What Ghana’s Vaccine Ambitions Teach Us About Africa’s Health Sovereignty

The opening ceremony of the Africa Health Collaborative’s flagship Health Innovation Festival (HIFest) 2026, held on June 4, 2026, at the Fiesta Royale Hotel, Accra, was energetic and inspiring. Innovators, researchers, entrepreneurs, investors, and ecosystem leaders from across Africa and Canada gathered to explore how locally driven innovation can shape more resilient and self-sustaining health systems.

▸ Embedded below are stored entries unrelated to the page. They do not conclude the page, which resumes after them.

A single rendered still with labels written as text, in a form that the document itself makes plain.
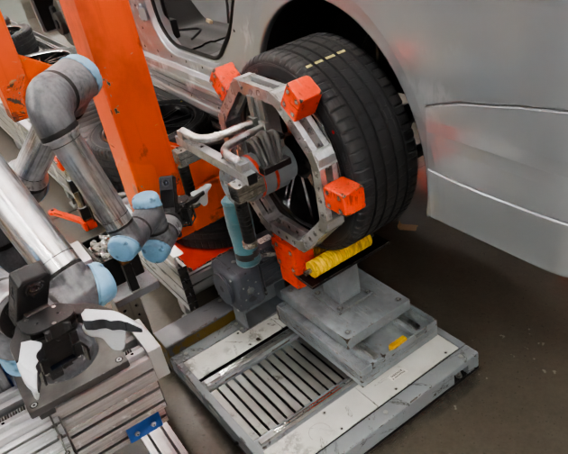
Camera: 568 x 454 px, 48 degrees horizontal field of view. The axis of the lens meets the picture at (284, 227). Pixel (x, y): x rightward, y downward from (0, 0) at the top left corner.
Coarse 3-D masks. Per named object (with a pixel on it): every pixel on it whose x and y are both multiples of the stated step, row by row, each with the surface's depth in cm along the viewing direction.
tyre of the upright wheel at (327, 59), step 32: (320, 32) 197; (256, 64) 194; (288, 64) 180; (320, 64) 179; (352, 64) 181; (352, 96) 176; (384, 96) 180; (352, 128) 174; (384, 128) 178; (352, 160) 175; (384, 160) 179; (416, 160) 186; (384, 192) 185; (352, 224) 189; (384, 224) 202
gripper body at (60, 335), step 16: (0, 304) 90; (48, 304) 88; (64, 304) 88; (0, 320) 89; (32, 320) 85; (48, 320) 85; (64, 320) 85; (48, 336) 83; (64, 336) 86; (48, 352) 85; (64, 352) 87; (80, 352) 88; (48, 368) 85; (64, 368) 87
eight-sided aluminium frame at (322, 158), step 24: (240, 96) 203; (264, 96) 181; (240, 120) 213; (288, 120) 176; (312, 120) 176; (240, 144) 218; (312, 144) 174; (312, 168) 176; (336, 168) 178; (264, 216) 218; (336, 216) 184; (288, 240) 210; (312, 240) 196
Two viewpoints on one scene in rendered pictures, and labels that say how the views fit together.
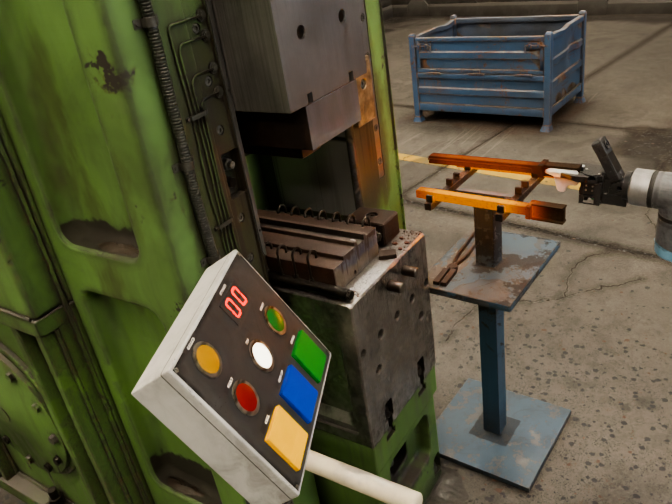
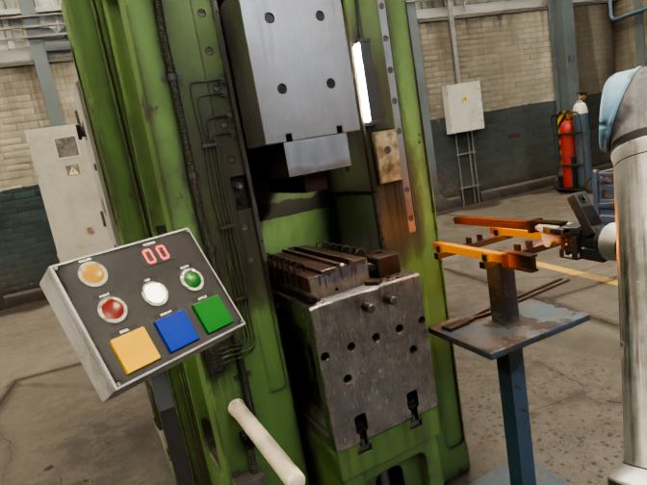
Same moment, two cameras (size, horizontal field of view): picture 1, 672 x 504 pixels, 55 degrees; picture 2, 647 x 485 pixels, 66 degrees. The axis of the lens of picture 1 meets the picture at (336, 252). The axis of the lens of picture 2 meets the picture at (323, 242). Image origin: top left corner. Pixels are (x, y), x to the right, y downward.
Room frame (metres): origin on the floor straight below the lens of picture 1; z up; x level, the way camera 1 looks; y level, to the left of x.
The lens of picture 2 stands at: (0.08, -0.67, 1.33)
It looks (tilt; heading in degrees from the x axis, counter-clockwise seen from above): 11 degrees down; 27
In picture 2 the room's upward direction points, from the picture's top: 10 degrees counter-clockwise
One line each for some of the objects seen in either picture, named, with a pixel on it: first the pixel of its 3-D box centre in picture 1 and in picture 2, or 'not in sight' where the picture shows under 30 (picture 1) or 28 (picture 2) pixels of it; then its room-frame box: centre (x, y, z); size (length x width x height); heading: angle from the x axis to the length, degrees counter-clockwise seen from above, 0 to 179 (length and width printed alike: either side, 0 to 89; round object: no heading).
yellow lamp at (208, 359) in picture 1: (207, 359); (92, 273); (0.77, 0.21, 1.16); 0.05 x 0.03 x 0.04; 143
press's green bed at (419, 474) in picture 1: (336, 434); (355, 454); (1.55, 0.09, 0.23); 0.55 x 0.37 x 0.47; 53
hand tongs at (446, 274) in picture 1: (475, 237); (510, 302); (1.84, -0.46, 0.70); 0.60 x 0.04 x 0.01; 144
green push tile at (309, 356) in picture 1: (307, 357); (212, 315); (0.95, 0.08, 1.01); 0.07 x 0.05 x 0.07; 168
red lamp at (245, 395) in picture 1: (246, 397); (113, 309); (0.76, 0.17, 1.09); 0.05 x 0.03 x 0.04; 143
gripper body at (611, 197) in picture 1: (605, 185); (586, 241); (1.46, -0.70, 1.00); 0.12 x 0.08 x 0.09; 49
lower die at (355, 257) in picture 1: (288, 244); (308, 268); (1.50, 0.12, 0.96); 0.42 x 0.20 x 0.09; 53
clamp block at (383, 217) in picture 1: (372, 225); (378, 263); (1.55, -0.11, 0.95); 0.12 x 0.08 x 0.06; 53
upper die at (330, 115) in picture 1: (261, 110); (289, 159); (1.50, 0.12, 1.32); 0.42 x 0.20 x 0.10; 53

In his keynote address, Dr. Sodzi Sodzi-Tettey, CEO of Ghana’s National Vaccine Institute (NVI), outlined a compelling vision for continental health sovereignty. He emphasized that true independence requires African nations to strengthen their local research, manufacturing, and innovation ecosystems. Highlighting Ghana’s progress, Dr. Sodzi-Tettey shared how the country is building a resilient, self-sufficient vaccine manufacturing capacity—not only to protect its own citizens but also to contribute significantly to global health security.

Dr. Sodzi Sodzi-Tettey, CEO of Ghana’s National Vaccine Institute (NVI) at HIFest 2026

The Vision of Health Sovereignty 

Africa’s brilliant minds and dedicated policymakers are working tirelessly to secure healthy futures for their communities. Yet, some significant systemic barriers persist. Currently, Africa manufactures less than 1% of the vaccines it uses, leaving many countries heavily dependent on external supply chains. Recent global health crises, such as COVID-19, have demonstrated that relying heavily on external supply chains forces African nations to wait while other regions address their own national needs first.

Dr. Sodzi-Tettey emphasized ‘the next global health crisis is a matter of when, not if‘. His call to action: Africa must continue building the capacity to develop, manufacture, and deliver health solutions that are responsive to its own priorities and realities.

Ghana’s Strategic Blueprint and Achievements

Dr. Sodzi-Tettey presented Ghana’s efforts as a leading example of this shift toward greater health self-reliance. As the country prepares to graduate from Gavi, the Vaccine Alliance program by 2030, it is not merely adapting to a funding shift; it is transforming its healthcare system by manufacturing its own vaccines. The establishment of the National Vaccine Institute represents a definitive step toward strengthening domestic capacity for vaccine research, development, and manufacturing.

This strategic drive extends beyond traditional vaccines. Local innovators and scientists are already pioneering the local manufacture of critical, region-specific medical supplies, such as snake venom antiserum, antitetanus serum and tetanus diphtheria vaccine. This local R&D in Ghana is ensuring that the country’s healthcare solutions are intrinsically suited and immediately available to its people.

Overcoming Market Barriers Through Partnership

Vaccines exist within a tightly controlled global market where long-term purchasing commitments from governments are critical. As Dr. Sodzi-Tettey noted, individual national markets—including Ghana’s—are often too small to independently sustain large-scale, cost-effective vaccine manufacturing.

The solution to this hurdle lies in a unified, Pan-African market access strategy. To overcome limitations in scale, Ghana is leveraging public funds to procure its own locally produced vaccines while aggressively expanding its market reach through three key pillars:

Continental Aggregation: Leveraging the Africa CDC’s Africa Pooled Procurement mechanism, which aggregates demand across the continent and enables Ghana to supply vaccines to peer African nations.

Regional Expansion: Targeting the ECOWAS market of approximately 400 million people.

Bilateral Agreements: Partnering with countries graduating from the Gavi program to secure buyers as vaccines become available.

This is where true, equitable partnership comes into play. A prime example is Ghana’s technology transfer agreement with Indonesia’s PT Biopharma, which is currently collaborating with Atlantic Lifesciences in Ghana to manufacture the country’s first vaccine. Beyond production, this partnership is actively driving regulatory capacity building, ensuring that Ghana-made vaccines meet the highest global standards and compliance frameworks.

Catalytic investments in research, manufacturing, and innovation ecosystems will be essential to advancing Africa’s health sovereignty. But financial capital is just one piece of the puzzle. Addressing these barriers will require coordinated action from governments, investors, regulators, universities, and ecosystem partners working together to create enabling environments for innovation.

The Way Forward

The solutions Africa needs will emerge when bright minds come together with a shared commitment. Through initiatives such as HIFest and its broader Health Entrepreneurship portfolio, the Africa Health Collaborative supports young innovators to test ideas, build partnerships, access mentorship, and strengthen pathways for scaling health solutions across the continent.

Africa’s path to health will depend on sustained investment in local innovation, stronger regional collaboration, and continued support for homegrown research and manufacturing capacity. Together, governments, universities, investors, innovators, and development partners can help build a more resilient, self-sufficient, and equitable healthcare future for Africa.